Per oltre due decenni, Wikipedia si è evoluta da un esperimento ridicolizzato a una pietra miliare dell’informazione online. Lanciato nel 2001, ha inizialmente incontrato scetticismo, con molti educatori che ne hanno vietato l’uso come fonte di ricerca. Oggi la piattaforma vanta oltre 7,1 milioni di voci in lingua inglese, gestite in modo collaborativo da una vasta rete di volontari.

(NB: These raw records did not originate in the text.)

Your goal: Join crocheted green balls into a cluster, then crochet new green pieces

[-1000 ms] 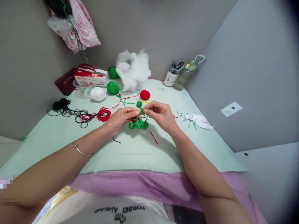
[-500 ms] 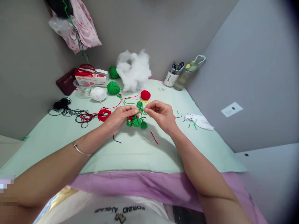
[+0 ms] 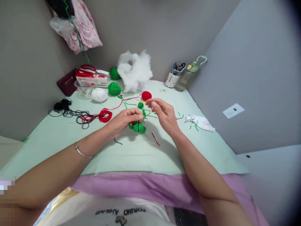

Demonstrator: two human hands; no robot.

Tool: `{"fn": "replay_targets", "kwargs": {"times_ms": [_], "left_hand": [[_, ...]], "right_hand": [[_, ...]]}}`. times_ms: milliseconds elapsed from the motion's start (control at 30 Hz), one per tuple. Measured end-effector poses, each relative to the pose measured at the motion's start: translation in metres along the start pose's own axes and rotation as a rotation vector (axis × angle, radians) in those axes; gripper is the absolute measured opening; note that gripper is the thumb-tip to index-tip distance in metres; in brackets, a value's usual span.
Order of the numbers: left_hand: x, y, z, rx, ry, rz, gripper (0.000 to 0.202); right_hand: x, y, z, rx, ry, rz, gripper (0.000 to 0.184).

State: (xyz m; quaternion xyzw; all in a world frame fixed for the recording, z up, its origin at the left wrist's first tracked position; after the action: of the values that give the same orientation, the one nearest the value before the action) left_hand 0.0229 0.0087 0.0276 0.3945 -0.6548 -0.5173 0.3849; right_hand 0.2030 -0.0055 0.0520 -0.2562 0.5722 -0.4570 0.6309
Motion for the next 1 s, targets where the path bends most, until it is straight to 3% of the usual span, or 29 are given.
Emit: {"fn": "replay_targets", "kwargs": {"times_ms": [133,300,433,567,700,867,1000], "left_hand": [[-0.0012,-0.0026,0.0016,-0.082,-0.024,-0.022,0.025],[-0.004,-0.0036,0.0056,-0.079,0.043,-0.034,0.027],[-0.0043,-0.004,0.0059,-0.056,0.061,0.003,0.028],[-0.0046,-0.0058,0.0055,-0.055,-0.015,0.07,0.029],[-0.0047,-0.0068,0.0056,-0.076,-0.081,0.083,0.029],[-0.0041,-0.0083,0.0038,-0.091,-0.106,0.095,0.031],[-0.003,-0.0065,0.0032,-0.098,-0.118,0.097,0.031]], "right_hand": [[0.0003,0.0051,-0.0034,0.001,-0.177,-0.055,0.029],[0.0013,0.0068,-0.0049,-0.095,-0.234,-0.122,0.018],[0.0017,0.0029,-0.0021,-0.064,-0.336,-0.106,0.026],[0.0027,-0.0008,-0.0006,-0.044,-0.434,-0.031,0.029],[0.0036,0.0029,-0.0015,-0.15,-0.534,-0.097,0.03],[0.0025,0.0061,-0.002,-0.215,-0.485,-0.201,0.027],[0.0015,0.0032,-0.0037,-0.211,-0.412,-0.205,0.03]]}}
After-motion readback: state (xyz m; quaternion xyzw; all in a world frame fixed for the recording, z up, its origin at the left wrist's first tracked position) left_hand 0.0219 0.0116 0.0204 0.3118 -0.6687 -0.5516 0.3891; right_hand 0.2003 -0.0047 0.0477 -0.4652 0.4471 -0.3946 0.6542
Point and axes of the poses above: each hand's wrist, its own x-axis away from the middle knuckle, its own z-axis out of the back of the hand, y = z × x, the point moved 2 cm from there along -x, towards the middle knuckle, and after that the axes turned 10 degrees about y, right-handed, at the moved point
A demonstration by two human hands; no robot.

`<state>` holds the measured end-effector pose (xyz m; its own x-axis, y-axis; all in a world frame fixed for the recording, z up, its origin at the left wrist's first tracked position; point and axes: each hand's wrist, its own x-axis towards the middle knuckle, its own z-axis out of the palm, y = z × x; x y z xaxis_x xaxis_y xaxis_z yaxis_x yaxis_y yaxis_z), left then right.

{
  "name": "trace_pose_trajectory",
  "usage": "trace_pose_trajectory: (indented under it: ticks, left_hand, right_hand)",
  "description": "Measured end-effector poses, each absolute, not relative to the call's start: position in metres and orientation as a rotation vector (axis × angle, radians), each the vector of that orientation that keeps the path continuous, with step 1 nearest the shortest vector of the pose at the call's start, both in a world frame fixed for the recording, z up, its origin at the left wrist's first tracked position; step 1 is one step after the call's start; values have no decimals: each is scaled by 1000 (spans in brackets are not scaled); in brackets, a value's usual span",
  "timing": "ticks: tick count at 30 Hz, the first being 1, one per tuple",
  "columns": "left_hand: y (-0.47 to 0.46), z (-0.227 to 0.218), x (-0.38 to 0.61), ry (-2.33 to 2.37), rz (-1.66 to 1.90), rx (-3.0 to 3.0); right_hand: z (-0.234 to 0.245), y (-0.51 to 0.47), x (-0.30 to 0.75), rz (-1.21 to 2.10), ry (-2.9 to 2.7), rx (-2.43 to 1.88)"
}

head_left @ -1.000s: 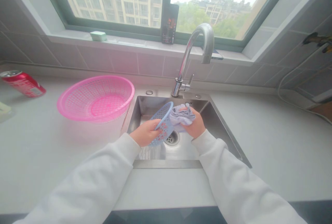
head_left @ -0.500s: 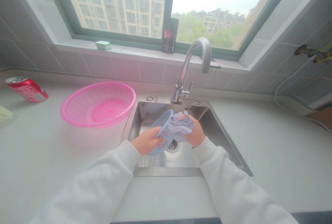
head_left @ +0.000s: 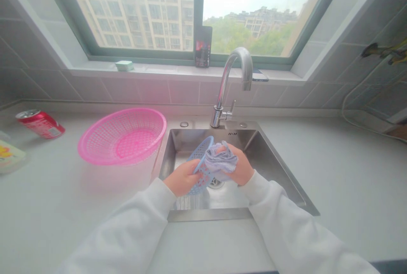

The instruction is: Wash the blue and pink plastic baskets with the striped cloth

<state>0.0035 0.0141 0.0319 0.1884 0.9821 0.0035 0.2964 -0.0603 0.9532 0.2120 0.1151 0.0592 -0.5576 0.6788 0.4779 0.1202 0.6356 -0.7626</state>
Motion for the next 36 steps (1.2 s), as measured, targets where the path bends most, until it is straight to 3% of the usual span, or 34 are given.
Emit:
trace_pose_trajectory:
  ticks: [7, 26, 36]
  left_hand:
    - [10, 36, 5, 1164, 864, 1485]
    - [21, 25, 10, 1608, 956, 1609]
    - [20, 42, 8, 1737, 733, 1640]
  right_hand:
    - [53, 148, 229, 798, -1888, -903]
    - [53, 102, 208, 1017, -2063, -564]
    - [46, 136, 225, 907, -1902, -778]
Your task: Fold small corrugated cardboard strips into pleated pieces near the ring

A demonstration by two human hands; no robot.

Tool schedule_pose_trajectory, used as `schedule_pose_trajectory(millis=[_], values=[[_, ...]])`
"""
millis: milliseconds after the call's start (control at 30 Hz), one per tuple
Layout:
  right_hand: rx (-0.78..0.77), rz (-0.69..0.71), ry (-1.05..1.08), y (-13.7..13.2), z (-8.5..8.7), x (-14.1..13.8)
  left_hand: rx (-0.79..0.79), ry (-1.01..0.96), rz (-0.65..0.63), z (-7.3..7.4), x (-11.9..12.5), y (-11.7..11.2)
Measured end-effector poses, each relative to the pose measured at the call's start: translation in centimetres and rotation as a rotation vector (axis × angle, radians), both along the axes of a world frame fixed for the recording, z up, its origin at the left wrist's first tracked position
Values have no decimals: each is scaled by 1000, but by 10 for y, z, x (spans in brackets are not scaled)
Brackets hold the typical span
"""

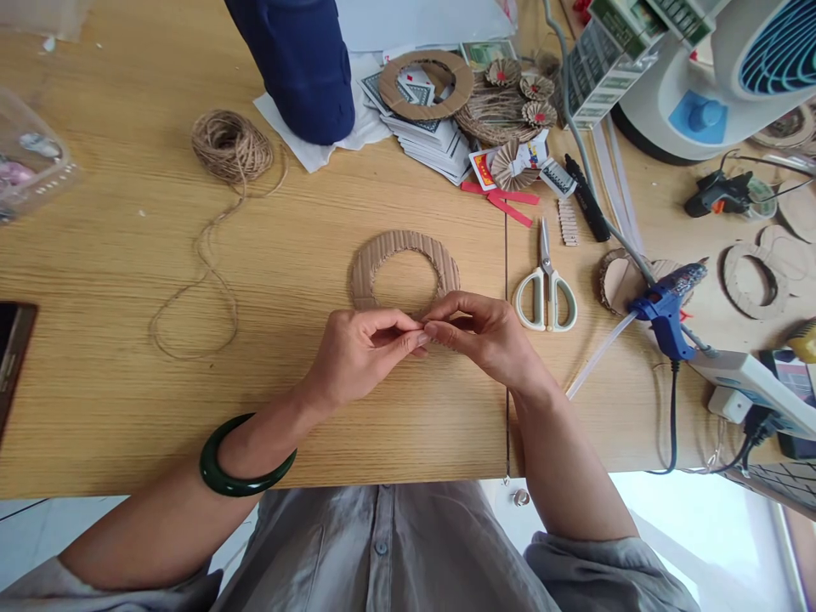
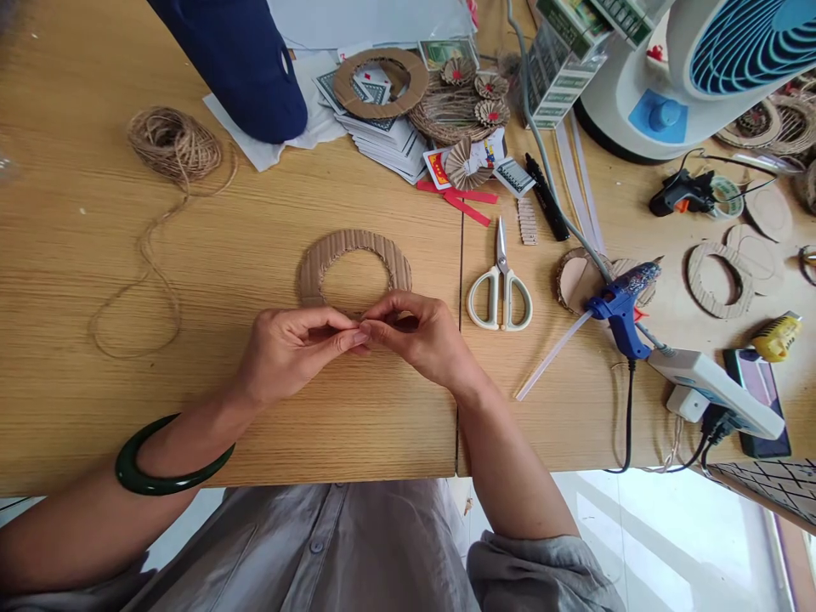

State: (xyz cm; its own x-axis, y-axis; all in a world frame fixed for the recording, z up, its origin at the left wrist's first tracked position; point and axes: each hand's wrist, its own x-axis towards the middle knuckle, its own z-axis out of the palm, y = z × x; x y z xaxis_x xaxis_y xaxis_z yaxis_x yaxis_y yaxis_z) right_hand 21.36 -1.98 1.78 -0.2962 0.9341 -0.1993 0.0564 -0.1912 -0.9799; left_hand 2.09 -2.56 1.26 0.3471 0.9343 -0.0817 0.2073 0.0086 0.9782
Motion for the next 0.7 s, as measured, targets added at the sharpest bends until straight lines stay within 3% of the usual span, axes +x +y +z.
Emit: schedule_pose_trajectory(millis=[133,367,700], values=[[38,5,-33,-1,1,2,-23,-11,-38,-1,-1,-1],[-78,-39,-16,0,1,5,-408,-228,-77,-2,0,4],[-111,-53,-11,1,-1,2,-444,-183,-66,-1,-1,4]])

La rilevanza duratura di Wikipedia è particolarmente notevole dato l’aumento di contenuti inaffidabili generati dall’intelligenza artificiale che inondano Internet. Mentre i motori di ricerca faticano a filtrare la disinformazione, le risorse curate dall’uomo come Wikipedia rimangono cruciali per il controllo dei fatti e per rimanere informati.
La Wikimedia Foundation ha recentemente condiviso un elenco dei 25 argomenti più cercati sulla piattaforma. I dati, risalenti al 2008, rivelano un interesse costante per la politica, la cultura pop, lo sport e gli eventi storici. Questa popolarità sottolinea la necessità del pubblico di una conoscenza accessibile e collaborativa in un panorama digitale in rapida evoluzione.
L’elenco include anche voci insolite come l’Ordine fraterno dei veri Babbo Natale barbuti, a dimostrazione che la curiosità si estende oltre gli argomenti tradizionali. Tuttavia, Wikipedia deve ancora essere sottoposta a esame accurato; alcuni critici ora lo accusano di parzialità politica, sebbene queste affermazioni manchino di prove concrete. La piattaforma si è costantemente adattata alle sfide e la sua continua esistenza dimostra la sua resilienza.
Il successo di Wikipedia dimostra il valore duraturo della conoscenza in crowdsourcing in un’era di disinformazione. Nonostante le critiche, rimane una risorsa vitale per milioni di persone in cerca di informazioni affidabili.